Pierre Bayle publie le Dictionnaire historique et critique, critiquant systématiquement le règne de Louis
XIV.
Fénelon publie Les aventures de Télémaque à destination du dauphin, dénonçant l’autoritarisme du roi. Il
expose, dans ce traité pédagogique, ce sujet un bon roi, un roi qui apprend à gouverner non pas comme un
despote mais comme un personnage éclairé, voulant former le dauphin comme l’envers de son père.

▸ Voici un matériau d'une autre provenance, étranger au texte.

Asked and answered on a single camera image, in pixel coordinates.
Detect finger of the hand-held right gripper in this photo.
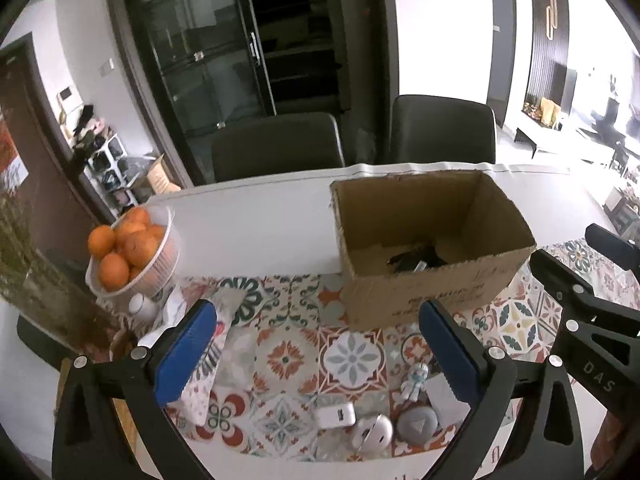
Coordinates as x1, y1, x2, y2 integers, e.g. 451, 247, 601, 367
585, 223, 640, 267
529, 249, 640, 333

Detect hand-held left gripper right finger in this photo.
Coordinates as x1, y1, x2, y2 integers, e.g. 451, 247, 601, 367
419, 299, 586, 480

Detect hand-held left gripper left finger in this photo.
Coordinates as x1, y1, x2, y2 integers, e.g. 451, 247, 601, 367
51, 299, 221, 480

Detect brown cardboard box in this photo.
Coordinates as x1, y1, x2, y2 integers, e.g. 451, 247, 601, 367
330, 169, 537, 332

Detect person's right forearm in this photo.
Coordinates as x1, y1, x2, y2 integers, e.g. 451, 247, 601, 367
602, 402, 640, 468

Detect white card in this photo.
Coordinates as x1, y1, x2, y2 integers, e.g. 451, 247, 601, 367
425, 372, 471, 426

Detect small astronaut figurine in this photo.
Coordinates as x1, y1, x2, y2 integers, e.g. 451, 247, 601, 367
401, 364, 431, 402

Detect white paper sheet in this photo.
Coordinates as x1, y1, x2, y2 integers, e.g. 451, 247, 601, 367
137, 285, 201, 346

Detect patterned plastic packet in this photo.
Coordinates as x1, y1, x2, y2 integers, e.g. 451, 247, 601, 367
177, 287, 248, 428

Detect small white jar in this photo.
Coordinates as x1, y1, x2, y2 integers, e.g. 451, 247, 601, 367
125, 292, 151, 318

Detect grey round button device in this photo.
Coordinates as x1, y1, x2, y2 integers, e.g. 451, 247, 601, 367
396, 406, 441, 443

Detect white ribbed fruit basket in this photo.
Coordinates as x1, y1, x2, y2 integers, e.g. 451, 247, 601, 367
86, 205, 181, 311

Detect tile patterned table mat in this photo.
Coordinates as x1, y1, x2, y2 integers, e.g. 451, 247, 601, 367
95, 240, 640, 463

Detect black gadget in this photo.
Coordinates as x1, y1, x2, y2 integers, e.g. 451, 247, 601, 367
387, 244, 448, 273

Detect silver oval case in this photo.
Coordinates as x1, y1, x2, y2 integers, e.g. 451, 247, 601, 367
350, 412, 396, 453

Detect pile of oranges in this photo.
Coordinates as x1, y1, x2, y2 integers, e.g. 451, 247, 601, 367
87, 207, 168, 292

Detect white media console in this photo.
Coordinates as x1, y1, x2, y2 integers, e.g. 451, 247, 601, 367
515, 117, 616, 161

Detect white charger plug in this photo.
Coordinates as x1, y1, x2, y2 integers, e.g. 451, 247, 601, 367
314, 402, 357, 430

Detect yellow bags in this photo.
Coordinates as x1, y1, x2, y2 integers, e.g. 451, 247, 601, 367
537, 97, 561, 126

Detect dark upholstered chair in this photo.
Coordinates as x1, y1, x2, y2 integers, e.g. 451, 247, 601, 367
389, 95, 497, 166
211, 112, 346, 183

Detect small open cardboard carton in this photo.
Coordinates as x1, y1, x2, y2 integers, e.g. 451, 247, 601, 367
145, 154, 181, 195

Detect dried flower branches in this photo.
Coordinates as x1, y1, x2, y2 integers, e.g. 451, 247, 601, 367
0, 195, 101, 351

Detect white shoe rack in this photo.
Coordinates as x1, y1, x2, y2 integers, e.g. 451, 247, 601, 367
80, 132, 138, 211

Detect brown wooden door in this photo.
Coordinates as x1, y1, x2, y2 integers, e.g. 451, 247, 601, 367
0, 35, 101, 261

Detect dark interior door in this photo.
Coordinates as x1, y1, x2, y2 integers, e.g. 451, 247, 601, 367
487, 0, 517, 113

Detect red door poster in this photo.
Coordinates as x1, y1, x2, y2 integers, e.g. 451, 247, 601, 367
0, 117, 28, 186

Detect black glass door cabinet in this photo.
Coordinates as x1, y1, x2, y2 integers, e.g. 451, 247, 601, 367
102, 0, 396, 186

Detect dark slatted wall panel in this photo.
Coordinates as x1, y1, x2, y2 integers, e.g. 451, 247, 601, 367
525, 0, 571, 111

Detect white wall intercom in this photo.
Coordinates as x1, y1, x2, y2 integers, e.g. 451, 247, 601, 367
56, 87, 83, 113

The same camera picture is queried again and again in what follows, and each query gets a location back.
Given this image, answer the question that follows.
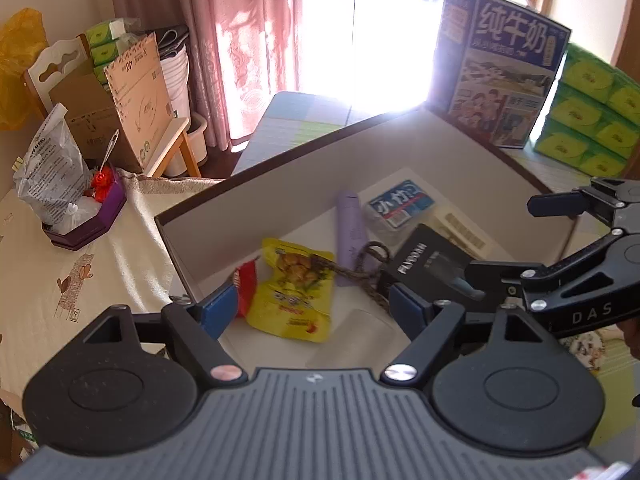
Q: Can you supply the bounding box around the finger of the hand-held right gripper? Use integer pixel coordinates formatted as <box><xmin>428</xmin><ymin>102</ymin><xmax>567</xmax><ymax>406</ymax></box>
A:
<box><xmin>462</xmin><ymin>232</ymin><xmax>640</xmax><ymax>307</ymax></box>
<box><xmin>527</xmin><ymin>177</ymin><xmax>640</xmax><ymax>229</ymax></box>

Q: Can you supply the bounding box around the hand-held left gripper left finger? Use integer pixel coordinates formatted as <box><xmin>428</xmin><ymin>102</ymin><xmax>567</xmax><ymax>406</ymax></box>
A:
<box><xmin>82</xmin><ymin>282</ymin><xmax>248</xmax><ymax>391</ymax></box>

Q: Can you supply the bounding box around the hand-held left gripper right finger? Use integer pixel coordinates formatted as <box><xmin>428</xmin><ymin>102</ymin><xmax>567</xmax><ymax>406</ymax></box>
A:
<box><xmin>380</xmin><ymin>282</ymin><xmax>547</xmax><ymax>391</ymax></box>

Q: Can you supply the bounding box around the red snack packet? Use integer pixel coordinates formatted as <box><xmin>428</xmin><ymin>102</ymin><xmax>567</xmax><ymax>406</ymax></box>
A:
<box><xmin>232</xmin><ymin>260</ymin><xmax>259</xmax><ymax>318</ymax></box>

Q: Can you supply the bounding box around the black product box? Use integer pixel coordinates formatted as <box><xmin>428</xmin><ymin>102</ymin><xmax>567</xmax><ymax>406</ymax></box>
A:
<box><xmin>377</xmin><ymin>224</ymin><xmax>488</xmax><ymax>306</ymax></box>

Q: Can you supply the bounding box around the braided keychain cord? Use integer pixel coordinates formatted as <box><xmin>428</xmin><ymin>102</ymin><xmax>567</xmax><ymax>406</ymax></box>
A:
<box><xmin>335</xmin><ymin>242</ymin><xmax>392</xmax><ymax>316</ymax></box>

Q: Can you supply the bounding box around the purple cosmetic tube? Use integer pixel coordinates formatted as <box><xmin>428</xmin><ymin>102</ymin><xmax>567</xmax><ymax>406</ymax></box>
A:
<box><xmin>335</xmin><ymin>189</ymin><xmax>378</xmax><ymax>287</ymax></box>

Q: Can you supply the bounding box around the blue and white packet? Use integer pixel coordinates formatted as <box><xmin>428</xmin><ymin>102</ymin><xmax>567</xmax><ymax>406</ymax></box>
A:
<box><xmin>364</xmin><ymin>180</ymin><xmax>436</xmax><ymax>233</ymax></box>

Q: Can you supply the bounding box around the large brown cardboard box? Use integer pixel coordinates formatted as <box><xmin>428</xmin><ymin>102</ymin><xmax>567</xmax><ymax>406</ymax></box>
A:
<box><xmin>154</xmin><ymin>102</ymin><xmax>581</xmax><ymax>376</ymax></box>

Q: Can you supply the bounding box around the yellow snack packet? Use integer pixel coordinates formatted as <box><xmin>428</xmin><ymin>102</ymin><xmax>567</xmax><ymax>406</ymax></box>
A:
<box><xmin>247</xmin><ymin>237</ymin><xmax>336</xmax><ymax>343</ymax></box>

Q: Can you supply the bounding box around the stack of green tissue packs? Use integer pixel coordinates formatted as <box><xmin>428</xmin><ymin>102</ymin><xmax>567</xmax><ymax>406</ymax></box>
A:
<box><xmin>531</xmin><ymin>42</ymin><xmax>640</xmax><ymax>178</ymax></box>

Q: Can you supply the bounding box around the beige printed cloth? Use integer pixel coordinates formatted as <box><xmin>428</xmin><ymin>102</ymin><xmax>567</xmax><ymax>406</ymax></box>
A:
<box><xmin>0</xmin><ymin>169</ymin><xmax>227</xmax><ymax>411</ymax></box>

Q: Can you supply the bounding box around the printed milk carton box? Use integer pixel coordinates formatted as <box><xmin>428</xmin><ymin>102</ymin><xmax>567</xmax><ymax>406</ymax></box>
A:
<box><xmin>427</xmin><ymin>0</ymin><xmax>572</xmax><ymax>150</ymax></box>

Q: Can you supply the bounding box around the purple tray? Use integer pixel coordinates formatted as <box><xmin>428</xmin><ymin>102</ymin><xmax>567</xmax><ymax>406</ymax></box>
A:
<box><xmin>41</xmin><ymin>166</ymin><xmax>129</xmax><ymax>252</ymax></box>

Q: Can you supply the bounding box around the light wooden stool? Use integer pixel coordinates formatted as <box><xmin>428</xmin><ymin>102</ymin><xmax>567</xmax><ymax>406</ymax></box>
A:
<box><xmin>144</xmin><ymin>117</ymin><xmax>203</xmax><ymax>179</ymax></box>

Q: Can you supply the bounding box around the red wrapped candy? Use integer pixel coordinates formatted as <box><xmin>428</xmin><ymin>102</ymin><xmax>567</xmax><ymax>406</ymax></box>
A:
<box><xmin>89</xmin><ymin>170</ymin><xmax>114</xmax><ymax>202</ymax></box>

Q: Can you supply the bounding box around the metal spoon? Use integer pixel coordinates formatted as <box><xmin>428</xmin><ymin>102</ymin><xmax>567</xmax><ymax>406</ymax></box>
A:
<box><xmin>97</xmin><ymin>129</ymin><xmax>121</xmax><ymax>177</ymax></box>

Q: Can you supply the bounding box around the clear printed plastic bag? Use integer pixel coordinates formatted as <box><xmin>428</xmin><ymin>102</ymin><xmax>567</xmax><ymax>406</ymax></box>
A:
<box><xmin>12</xmin><ymin>102</ymin><xmax>96</xmax><ymax>236</ymax></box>

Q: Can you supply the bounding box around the white plastic bucket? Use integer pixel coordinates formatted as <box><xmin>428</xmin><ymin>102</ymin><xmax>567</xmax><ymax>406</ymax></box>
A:
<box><xmin>159</xmin><ymin>42</ymin><xmax>209</xmax><ymax>177</ymax></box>

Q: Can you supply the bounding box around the dark folded bag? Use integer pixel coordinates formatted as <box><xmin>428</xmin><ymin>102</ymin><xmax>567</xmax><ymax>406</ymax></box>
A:
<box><xmin>154</xmin><ymin>25</ymin><xmax>190</xmax><ymax>59</ymax></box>

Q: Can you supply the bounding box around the pink curtain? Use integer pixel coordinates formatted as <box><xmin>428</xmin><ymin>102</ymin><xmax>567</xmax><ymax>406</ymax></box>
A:
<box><xmin>112</xmin><ymin>0</ymin><xmax>307</xmax><ymax>152</ymax></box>

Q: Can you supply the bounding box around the green tissue pack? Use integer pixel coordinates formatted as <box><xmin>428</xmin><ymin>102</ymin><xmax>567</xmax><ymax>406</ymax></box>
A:
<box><xmin>85</xmin><ymin>19</ymin><xmax>126</xmax><ymax>44</ymax></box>
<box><xmin>90</xmin><ymin>41</ymin><xmax>123</xmax><ymax>66</ymax></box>

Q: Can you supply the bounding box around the white scalloped cardboard piece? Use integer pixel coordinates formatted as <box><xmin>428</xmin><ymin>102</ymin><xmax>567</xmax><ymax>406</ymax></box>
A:
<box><xmin>24</xmin><ymin>34</ymin><xmax>94</xmax><ymax>117</ymax></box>

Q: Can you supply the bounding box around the yellow plastic bag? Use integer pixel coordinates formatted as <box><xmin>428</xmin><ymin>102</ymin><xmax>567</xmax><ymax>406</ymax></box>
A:
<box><xmin>0</xmin><ymin>7</ymin><xmax>49</xmax><ymax>132</ymax></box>

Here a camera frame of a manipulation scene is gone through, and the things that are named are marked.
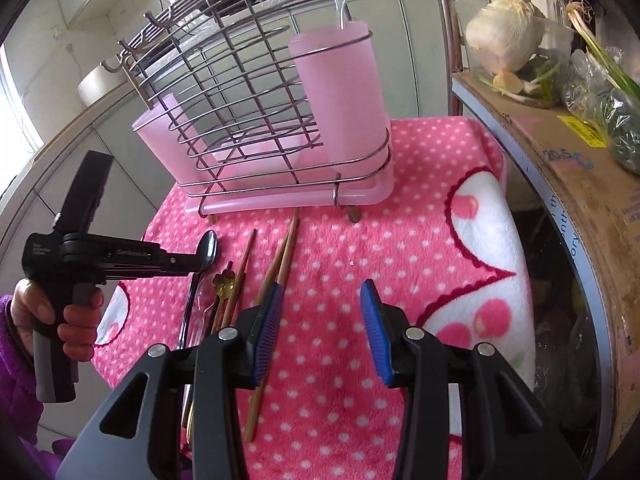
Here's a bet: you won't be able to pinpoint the gold flower spoon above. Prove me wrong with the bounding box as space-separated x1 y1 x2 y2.
182 261 237 446

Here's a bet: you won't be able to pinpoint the green onions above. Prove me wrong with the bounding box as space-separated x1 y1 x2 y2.
565 0 640 106

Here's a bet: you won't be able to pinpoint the clear plastic bag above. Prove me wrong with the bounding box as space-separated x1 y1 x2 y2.
532 310 608 431

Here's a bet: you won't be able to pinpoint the clear plastic container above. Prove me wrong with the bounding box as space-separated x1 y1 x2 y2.
472 14 577 109

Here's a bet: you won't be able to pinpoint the ginger piece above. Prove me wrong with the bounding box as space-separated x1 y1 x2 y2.
492 72 524 96

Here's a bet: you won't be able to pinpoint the bag of green vegetables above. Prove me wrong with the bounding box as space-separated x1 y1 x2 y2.
562 50 640 177

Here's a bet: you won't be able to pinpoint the window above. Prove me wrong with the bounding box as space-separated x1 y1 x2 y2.
0 42 43 196

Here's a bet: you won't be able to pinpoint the napa cabbage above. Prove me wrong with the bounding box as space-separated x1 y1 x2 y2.
465 0 548 73

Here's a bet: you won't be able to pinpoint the shiny metal pole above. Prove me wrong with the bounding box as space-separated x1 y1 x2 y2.
432 0 464 118

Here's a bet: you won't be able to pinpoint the pink plastic drip tray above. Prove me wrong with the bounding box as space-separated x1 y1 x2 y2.
185 160 397 217

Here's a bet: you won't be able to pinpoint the person's left hand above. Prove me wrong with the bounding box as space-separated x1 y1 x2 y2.
10 277 103 363

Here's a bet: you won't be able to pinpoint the pink plastic utensil cup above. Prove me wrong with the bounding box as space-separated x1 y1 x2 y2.
132 92 212 187
288 20 392 166

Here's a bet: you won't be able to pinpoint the cardboard box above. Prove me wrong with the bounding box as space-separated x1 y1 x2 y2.
452 72 640 461

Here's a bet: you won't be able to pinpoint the brown wooden chopstick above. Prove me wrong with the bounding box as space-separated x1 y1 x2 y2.
245 209 300 445
254 236 292 307
220 228 258 333

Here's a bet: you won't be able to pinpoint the pink polka dot blanket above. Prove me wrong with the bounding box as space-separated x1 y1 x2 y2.
92 117 538 480

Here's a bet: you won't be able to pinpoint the metal wire utensil rack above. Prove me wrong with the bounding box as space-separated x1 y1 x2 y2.
100 0 393 223

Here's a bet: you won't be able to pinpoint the person's left forearm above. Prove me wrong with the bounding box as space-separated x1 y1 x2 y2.
0 295 47 443

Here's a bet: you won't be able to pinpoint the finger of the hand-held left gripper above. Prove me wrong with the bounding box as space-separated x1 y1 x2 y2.
106 247 208 278

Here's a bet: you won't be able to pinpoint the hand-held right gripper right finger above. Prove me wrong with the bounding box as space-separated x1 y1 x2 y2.
360 280 586 480

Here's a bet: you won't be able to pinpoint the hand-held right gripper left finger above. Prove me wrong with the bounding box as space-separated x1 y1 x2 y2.
60 282 286 480

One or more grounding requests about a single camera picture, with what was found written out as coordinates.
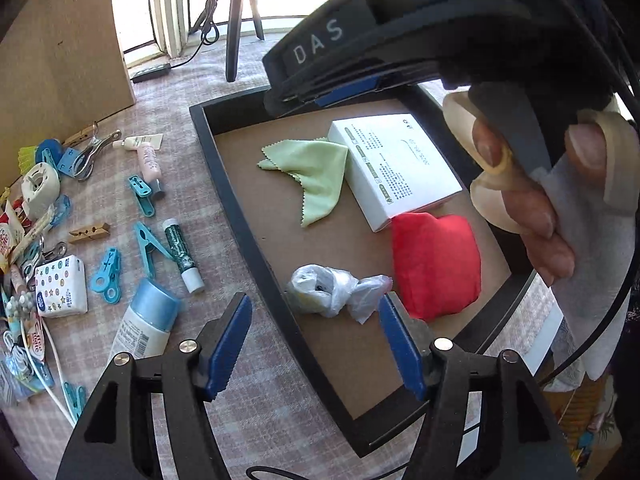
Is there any white window frame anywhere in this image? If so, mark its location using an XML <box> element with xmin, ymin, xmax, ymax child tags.
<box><xmin>147</xmin><ymin>0</ymin><xmax>191</xmax><ymax>58</ymax></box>

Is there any black power adapter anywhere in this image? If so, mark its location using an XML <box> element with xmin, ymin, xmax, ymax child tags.
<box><xmin>131</xmin><ymin>62</ymin><xmax>171</xmax><ymax>83</ymax></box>

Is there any person's right hand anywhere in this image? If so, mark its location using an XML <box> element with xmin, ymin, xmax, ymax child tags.
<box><xmin>442</xmin><ymin>92</ymin><xmax>640</xmax><ymax>288</ymax></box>

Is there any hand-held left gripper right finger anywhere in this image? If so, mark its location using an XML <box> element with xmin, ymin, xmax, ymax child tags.
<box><xmin>379</xmin><ymin>292</ymin><xmax>581</xmax><ymax>480</ymax></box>

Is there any wooden board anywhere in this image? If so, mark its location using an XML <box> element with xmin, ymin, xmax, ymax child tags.
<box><xmin>0</xmin><ymin>0</ymin><xmax>137</xmax><ymax>191</ymax></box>

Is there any coffee creamer packet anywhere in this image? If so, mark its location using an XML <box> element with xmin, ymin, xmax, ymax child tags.
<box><xmin>0</xmin><ymin>220</ymin><xmax>23</xmax><ymax>266</ymax></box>
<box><xmin>25</xmin><ymin>330</ymin><xmax>48</xmax><ymax>366</ymax></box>

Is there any white tape roll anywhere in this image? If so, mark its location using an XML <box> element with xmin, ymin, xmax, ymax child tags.
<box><xmin>21</xmin><ymin>162</ymin><xmax>62</xmax><ymax>221</ymax></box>

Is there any metal spring clip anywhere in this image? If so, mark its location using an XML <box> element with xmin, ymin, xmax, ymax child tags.
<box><xmin>75</xmin><ymin>130</ymin><xmax>122</xmax><ymax>182</ymax></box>
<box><xmin>37</xmin><ymin>241</ymin><xmax>68</xmax><ymax>261</ymax></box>

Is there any bundle of cotton swabs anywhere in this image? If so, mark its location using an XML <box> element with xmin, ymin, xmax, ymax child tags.
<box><xmin>2</xmin><ymin>295</ymin><xmax>38</xmax><ymax>331</ymax></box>

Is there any small white tube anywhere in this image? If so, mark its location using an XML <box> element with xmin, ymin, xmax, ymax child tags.
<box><xmin>112</xmin><ymin>133</ymin><xmax>165</xmax><ymax>152</ymax></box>

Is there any black tripod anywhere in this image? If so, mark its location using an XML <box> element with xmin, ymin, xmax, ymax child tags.
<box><xmin>190</xmin><ymin>0</ymin><xmax>266</xmax><ymax>83</ymax></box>

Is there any green lip balm stick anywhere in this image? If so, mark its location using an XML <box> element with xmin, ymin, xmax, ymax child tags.
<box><xmin>163</xmin><ymin>218</ymin><xmax>206</xmax><ymax>294</ymax></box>

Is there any red cloth pouch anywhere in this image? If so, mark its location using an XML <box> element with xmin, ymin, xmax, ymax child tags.
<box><xmin>391</xmin><ymin>212</ymin><xmax>482</xmax><ymax>322</ymax></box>

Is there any wooden clothespin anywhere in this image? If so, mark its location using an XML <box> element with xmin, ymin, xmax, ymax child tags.
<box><xmin>62</xmin><ymin>122</ymin><xmax>101</xmax><ymax>148</ymax></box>
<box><xmin>68</xmin><ymin>223</ymin><xmax>111</xmax><ymax>244</ymax></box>
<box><xmin>10</xmin><ymin>210</ymin><xmax>53</xmax><ymax>261</ymax></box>

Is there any pink checked tablecloth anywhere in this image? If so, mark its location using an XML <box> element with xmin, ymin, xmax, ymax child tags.
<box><xmin>0</xmin><ymin>52</ymin><xmax>566</xmax><ymax>480</ymax></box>

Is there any black adapter cable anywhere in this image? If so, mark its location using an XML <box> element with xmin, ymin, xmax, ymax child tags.
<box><xmin>170</xmin><ymin>5</ymin><xmax>221</xmax><ymax>68</ymax></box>

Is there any green microfibre cloth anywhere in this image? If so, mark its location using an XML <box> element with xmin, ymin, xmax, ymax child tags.
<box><xmin>257</xmin><ymin>137</ymin><xmax>349</xmax><ymax>228</ymax></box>

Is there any blue card with white cable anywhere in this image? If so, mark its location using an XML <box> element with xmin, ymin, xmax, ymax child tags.
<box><xmin>0</xmin><ymin>345</ymin><xmax>53</xmax><ymax>403</ymax></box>

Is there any white bottle with blue cap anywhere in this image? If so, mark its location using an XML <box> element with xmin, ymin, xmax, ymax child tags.
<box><xmin>107</xmin><ymin>277</ymin><xmax>182</xmax><ymax>361</ymax></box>

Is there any teal plastic clothespin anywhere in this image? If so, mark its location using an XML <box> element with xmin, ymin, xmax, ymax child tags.
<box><xmin>62</xmin><ymin>382</ymin><xmax>87</xmax><ymax>421</ymax></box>
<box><xmin>132</xmin><ymin>221</ymin><xmax>176</xmax><ymax>278</ymax></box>
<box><xmin>127</xmin><ymin>175</ymin><xmax>157</xmax><ymax>217</ymax></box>
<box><xmin>20</xmin><ymin>240</ymin><xmax>46</xmax><ymax>271</ymax></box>
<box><xmin>89</xmin><ymin>247</ymin><xmax>122</xmax><ymax>305</ymax></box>

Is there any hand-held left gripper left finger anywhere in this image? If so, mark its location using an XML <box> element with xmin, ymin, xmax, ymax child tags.
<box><xmin>55</xmin><ymin>292</ymin><xmax>253</xmax><ymax>480</ymax></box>

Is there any white cable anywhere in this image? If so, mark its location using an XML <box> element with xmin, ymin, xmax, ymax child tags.
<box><xmin>37</xmin><ymin>317</ymin><xmax>76</xmax><ymax>426</ymax></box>

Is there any yellow-green plastic comb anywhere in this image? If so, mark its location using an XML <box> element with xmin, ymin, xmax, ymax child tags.
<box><xmin>18</xmin><ymin>145</ymin><xmax>41</xmax><ymax>176</ymax></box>

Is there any floral printed cloth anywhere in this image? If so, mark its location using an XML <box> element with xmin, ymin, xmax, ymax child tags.
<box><xmin>542</xmin><ymin>375</ymin><xmax>626</xmax><ymax>473</ymax></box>

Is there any white tissue packet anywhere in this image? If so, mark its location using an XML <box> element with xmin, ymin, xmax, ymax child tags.
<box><xmin>34</xmin><ymin>255</ymin><xmax>88</xmax><ymax>318</ymax></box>

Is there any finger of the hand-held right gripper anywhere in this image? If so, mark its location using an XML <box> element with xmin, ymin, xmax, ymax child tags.
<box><xmin>264</xmin><ymin>72</ymin><xmax>441</xmax><ymax>117</ymax></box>
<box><xmin>280</xmin><ymin>37</ymin><xmax>441</xmax><ymax>98</ymax></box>

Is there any white flat box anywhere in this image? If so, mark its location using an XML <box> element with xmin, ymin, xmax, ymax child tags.
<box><xmin>327</xmin><ymin>114</ymin><xmax>463</xmax><ymax>233</ymax></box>

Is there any pink tube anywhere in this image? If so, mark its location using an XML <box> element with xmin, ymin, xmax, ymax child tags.
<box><xmin>139</xmin><ymin>144</ymin><xmax>167</xmax><ymax>200</ymax></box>

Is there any crumpled clear plastic bag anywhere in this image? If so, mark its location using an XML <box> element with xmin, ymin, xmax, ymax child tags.
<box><xmin>286</xmin><ymin>264</ymin><xmax>393</xmax><ymax>325</ymax></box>

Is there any black tray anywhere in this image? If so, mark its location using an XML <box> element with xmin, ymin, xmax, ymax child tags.
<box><xmin>189</xmin><ymin>82</ymin><xmax>556</xmax><ymax>458</ymax></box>

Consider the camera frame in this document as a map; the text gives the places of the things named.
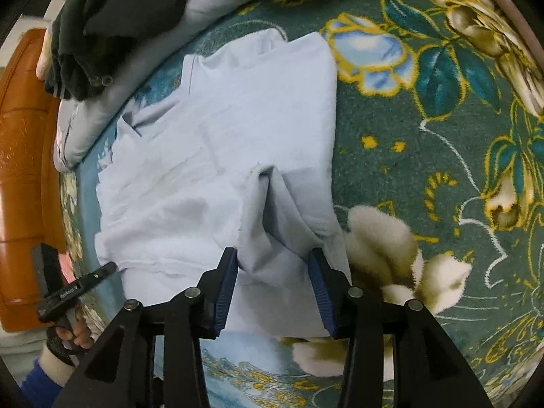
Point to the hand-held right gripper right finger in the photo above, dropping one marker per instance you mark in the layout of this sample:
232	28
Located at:
319	293

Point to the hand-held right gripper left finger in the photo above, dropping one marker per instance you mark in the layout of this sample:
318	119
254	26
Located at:
226	293

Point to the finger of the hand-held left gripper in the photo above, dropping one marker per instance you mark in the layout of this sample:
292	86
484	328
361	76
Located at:
102	272

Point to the light blue shirt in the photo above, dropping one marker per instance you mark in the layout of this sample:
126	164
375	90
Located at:
212	114

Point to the person's left hand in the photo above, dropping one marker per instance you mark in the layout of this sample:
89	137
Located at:
78	338

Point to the green floral blanket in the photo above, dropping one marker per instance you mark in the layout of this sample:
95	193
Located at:
382	157

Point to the light grey folded cloth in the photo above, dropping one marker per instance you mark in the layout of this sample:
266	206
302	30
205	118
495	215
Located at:
170	42

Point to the dark green garment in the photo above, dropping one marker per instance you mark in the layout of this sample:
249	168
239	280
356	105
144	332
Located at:
106	21

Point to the brown wooden bed frame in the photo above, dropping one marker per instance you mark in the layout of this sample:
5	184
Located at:
25	157

Ces critiques se juxtaposent, prouvant qu’il existe des alternatives politiques à l’absolutisme de Louis XIV,
certains proposant même de réformer l’Etat.

3. La voix des réformateurs

Ces propriétaires qui paient plus d’impôts, ne faut-il pas donner à ces propriétaire de nouveaux pouvoirs
politiques ?
Les Tables de Chaulnes : le pouvoir royal serait partagé entre le roi et les membres de l’ancienne
noblesse.
En 1715, Louis XIV meurt et délaisse un héritage profondément incertain ; l’absolutisme, loin d’avoir été
renforcé au cours de son règne, fut affaibli.